__Work task__
All lines from the opening of the data to the line containing "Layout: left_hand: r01" must be returned unchanged, and only those lines.

__Supplied material__
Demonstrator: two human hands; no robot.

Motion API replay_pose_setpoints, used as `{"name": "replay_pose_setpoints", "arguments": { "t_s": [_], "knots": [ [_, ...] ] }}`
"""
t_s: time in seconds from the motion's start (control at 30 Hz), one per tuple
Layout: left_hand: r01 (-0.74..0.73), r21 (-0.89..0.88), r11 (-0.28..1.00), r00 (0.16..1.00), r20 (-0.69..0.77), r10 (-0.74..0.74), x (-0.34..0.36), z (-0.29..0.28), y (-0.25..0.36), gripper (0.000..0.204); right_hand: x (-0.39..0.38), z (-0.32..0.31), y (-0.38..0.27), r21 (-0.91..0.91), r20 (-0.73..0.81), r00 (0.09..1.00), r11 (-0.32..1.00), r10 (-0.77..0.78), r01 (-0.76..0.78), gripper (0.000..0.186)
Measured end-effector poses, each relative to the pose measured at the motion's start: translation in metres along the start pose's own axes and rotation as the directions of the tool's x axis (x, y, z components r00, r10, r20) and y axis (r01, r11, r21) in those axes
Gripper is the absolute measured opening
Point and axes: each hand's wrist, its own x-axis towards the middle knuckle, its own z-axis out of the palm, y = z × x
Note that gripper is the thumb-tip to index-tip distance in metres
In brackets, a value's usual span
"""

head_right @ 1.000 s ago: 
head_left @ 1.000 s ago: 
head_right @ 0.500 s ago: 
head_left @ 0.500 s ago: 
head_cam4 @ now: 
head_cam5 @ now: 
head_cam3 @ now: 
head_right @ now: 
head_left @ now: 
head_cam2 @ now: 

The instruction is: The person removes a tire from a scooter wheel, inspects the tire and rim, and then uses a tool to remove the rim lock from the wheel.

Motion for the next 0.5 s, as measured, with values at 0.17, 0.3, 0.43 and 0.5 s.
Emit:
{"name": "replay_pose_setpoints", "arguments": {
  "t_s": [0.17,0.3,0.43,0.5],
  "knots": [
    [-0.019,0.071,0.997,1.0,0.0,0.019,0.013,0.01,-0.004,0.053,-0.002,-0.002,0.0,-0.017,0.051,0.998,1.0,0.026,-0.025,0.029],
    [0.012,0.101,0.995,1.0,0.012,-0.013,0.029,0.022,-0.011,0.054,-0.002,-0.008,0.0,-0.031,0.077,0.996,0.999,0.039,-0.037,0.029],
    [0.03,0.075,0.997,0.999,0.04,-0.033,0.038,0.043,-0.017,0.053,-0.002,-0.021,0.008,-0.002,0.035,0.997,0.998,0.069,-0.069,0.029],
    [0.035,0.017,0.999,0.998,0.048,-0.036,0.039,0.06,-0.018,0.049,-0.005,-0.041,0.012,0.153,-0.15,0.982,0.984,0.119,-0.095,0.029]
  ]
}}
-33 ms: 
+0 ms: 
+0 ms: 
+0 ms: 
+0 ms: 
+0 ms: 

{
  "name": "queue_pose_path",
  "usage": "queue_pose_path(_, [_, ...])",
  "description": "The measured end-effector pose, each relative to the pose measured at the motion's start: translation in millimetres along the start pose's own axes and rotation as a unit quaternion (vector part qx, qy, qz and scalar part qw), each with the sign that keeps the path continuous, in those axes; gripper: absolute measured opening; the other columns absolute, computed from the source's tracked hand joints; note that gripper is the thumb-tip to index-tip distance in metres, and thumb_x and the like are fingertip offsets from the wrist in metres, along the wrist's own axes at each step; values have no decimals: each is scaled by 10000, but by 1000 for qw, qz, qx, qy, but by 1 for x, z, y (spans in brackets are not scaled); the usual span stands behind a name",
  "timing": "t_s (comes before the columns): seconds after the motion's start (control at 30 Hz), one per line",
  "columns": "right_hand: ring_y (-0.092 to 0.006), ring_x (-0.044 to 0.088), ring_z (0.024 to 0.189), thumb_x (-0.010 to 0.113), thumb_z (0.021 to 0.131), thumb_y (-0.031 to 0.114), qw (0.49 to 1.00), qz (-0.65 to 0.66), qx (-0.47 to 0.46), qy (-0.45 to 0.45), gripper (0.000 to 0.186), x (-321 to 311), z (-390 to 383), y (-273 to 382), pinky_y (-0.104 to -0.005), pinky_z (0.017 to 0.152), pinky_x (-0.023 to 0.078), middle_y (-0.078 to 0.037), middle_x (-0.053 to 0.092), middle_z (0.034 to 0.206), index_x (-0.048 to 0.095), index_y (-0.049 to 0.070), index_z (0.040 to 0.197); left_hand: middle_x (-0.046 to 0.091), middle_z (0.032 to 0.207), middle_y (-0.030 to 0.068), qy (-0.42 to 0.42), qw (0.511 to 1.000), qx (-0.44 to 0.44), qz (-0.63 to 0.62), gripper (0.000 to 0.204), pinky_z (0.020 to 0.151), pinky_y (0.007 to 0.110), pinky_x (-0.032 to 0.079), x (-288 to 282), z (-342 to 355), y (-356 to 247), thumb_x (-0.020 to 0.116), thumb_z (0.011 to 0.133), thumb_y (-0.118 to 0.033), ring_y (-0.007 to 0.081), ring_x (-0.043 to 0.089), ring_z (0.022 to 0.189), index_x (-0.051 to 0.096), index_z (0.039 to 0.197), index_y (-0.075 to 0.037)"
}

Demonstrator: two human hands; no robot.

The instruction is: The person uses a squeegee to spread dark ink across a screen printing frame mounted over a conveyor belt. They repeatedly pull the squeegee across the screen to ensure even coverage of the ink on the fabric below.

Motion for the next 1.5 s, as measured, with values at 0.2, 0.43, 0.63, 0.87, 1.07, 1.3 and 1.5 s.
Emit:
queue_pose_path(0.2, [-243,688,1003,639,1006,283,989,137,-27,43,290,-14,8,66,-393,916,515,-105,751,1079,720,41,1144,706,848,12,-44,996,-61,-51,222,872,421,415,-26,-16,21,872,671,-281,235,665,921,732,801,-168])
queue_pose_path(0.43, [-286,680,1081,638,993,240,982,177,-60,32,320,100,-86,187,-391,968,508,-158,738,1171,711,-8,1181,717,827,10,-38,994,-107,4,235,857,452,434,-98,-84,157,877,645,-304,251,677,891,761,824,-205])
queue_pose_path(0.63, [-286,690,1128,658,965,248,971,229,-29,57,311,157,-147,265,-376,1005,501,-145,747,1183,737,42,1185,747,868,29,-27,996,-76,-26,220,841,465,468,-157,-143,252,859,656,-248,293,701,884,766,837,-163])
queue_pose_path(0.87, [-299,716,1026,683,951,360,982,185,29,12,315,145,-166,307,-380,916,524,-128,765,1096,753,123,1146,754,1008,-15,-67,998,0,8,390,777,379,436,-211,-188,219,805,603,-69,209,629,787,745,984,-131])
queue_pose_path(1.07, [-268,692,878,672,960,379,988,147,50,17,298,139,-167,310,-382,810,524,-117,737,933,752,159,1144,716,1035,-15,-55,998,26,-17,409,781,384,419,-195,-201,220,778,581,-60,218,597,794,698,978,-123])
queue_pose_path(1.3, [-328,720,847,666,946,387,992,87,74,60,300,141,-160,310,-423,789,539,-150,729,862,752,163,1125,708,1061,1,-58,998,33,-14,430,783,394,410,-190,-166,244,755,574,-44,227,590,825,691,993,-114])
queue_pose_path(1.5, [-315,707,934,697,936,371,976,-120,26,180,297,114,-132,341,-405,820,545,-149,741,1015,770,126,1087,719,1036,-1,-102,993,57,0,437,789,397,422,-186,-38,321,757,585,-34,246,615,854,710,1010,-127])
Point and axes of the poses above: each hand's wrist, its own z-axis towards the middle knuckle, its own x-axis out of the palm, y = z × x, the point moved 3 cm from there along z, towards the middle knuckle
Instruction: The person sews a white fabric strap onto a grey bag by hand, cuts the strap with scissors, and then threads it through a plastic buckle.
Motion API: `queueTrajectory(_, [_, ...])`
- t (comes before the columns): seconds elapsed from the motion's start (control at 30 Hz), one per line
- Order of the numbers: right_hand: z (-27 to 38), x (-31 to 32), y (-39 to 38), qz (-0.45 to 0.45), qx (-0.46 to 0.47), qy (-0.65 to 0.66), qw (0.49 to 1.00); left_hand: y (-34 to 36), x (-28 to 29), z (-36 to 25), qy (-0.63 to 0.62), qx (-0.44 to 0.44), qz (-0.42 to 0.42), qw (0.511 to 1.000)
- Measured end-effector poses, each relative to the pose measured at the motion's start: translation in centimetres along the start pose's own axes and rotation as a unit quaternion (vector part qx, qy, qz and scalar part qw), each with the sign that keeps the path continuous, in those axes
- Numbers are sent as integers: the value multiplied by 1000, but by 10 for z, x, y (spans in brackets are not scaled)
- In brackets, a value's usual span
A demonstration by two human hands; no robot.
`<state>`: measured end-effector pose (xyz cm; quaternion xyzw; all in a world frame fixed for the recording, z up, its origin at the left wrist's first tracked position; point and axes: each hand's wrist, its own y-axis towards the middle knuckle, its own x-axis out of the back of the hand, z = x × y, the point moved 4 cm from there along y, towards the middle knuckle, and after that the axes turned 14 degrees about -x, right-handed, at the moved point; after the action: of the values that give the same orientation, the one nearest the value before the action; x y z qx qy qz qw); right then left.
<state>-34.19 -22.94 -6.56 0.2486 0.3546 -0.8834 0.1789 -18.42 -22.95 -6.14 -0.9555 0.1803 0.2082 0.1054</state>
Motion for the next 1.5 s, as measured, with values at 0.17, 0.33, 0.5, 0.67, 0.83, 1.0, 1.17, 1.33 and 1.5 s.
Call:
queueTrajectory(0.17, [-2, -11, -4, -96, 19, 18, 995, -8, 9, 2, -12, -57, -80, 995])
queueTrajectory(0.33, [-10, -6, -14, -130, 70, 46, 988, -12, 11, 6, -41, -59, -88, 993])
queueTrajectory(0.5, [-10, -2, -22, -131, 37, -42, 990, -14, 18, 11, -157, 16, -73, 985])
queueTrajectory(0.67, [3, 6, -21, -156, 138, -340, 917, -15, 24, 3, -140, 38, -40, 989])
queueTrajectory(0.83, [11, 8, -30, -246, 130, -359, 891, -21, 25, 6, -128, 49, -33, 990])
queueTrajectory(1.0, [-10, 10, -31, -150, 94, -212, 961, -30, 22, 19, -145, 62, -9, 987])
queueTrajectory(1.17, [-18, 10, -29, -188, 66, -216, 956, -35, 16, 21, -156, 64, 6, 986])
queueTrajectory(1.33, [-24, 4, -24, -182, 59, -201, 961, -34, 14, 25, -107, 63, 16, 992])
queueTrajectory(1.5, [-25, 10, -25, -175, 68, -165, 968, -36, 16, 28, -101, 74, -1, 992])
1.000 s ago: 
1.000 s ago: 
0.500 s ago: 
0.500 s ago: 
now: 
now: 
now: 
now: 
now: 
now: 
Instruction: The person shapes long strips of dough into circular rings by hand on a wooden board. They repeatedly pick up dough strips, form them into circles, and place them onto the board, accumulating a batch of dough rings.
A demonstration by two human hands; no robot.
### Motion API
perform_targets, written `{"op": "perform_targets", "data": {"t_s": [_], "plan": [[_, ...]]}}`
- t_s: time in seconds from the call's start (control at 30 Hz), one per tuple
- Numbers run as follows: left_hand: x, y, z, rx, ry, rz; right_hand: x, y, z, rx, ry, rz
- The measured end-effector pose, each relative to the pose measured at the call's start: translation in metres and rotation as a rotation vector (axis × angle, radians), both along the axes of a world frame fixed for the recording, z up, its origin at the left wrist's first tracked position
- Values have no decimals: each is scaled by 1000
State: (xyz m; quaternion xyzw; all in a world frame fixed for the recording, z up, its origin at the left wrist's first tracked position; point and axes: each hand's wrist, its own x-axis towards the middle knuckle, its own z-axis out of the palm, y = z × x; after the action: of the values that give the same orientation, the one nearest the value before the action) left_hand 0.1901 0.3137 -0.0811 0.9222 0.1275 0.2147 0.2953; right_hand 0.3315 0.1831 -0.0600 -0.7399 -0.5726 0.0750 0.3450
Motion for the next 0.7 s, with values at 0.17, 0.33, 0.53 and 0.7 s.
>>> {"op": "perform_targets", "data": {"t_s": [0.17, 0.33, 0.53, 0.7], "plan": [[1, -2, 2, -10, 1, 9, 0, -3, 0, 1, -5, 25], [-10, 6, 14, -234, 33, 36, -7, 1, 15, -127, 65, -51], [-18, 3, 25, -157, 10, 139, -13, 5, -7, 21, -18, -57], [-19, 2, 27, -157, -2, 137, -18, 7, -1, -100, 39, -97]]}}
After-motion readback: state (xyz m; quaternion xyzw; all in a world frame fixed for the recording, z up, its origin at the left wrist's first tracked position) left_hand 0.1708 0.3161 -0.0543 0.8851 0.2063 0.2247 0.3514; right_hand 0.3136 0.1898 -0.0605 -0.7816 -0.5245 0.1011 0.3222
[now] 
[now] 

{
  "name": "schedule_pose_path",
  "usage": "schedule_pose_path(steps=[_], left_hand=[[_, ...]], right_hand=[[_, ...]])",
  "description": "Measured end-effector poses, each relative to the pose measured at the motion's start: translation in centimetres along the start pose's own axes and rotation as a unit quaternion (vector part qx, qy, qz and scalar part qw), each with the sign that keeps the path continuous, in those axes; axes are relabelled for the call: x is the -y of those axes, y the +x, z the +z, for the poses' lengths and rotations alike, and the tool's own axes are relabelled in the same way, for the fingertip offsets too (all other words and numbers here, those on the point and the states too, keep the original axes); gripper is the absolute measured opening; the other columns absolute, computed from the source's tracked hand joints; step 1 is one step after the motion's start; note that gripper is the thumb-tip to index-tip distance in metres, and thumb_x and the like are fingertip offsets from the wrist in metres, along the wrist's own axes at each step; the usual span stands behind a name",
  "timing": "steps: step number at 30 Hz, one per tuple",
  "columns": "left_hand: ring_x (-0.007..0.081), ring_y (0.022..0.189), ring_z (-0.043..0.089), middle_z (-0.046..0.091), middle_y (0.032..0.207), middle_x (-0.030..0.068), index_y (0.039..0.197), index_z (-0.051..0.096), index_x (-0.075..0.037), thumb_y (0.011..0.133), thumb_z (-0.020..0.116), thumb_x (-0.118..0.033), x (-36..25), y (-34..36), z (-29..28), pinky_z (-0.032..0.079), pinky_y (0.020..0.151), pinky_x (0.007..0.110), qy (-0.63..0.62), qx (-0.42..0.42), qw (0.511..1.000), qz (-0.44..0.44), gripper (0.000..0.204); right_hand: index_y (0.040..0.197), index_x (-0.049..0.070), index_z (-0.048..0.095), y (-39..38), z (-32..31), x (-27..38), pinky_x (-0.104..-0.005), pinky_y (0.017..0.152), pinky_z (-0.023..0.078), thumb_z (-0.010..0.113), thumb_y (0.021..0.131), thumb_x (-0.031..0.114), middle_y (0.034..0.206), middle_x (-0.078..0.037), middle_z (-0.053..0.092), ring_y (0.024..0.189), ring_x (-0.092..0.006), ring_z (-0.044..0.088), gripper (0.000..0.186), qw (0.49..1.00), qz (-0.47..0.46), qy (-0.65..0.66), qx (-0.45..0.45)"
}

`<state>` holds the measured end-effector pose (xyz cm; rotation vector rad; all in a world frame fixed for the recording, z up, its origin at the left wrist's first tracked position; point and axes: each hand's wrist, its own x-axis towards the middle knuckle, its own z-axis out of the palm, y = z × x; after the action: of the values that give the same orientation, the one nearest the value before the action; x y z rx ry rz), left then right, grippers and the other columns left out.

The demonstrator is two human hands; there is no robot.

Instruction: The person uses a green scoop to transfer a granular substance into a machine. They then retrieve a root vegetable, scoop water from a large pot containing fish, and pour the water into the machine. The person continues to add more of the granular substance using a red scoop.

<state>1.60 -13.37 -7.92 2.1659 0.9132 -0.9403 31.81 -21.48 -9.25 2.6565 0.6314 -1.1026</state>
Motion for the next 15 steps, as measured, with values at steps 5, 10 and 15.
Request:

__Solved problem__
Demonstrator: two human hands; no robot.

Motion API replay_pose_setpoints, used as `{"name": "replay_pose_setpoints", "arguments": { "t_s": [_], "knots": [ [_, ...] ] }}`
"""
t_s: time in seconds from the motion's start (control at 30 Hz), one per tuple
Layout: left_hand: r01 (-0.74..0.73), r21 (-0.89..0.88), r11 (-0.28..1.00), r00 (0.16..1.00), r20 (-0.69..0.77), r10 (-0.74..0.74), x (-0.34..0.36), z (-0.29..0.28), y (-0.25..0.36), gripper (0.000..0.204); right_hand: x (-0.39..0.38), z (-0.32..0.31), y (-0.38..0.27), r21 (-0.91..0.91), r20 (-0.73..0.81), r00 (0.09..1.00), r11 (-0.32..1.00), r10 (-0.77..0.78), r01 (-0.76..0.78), gripper (0.000..0.186)

With that, the output is complete.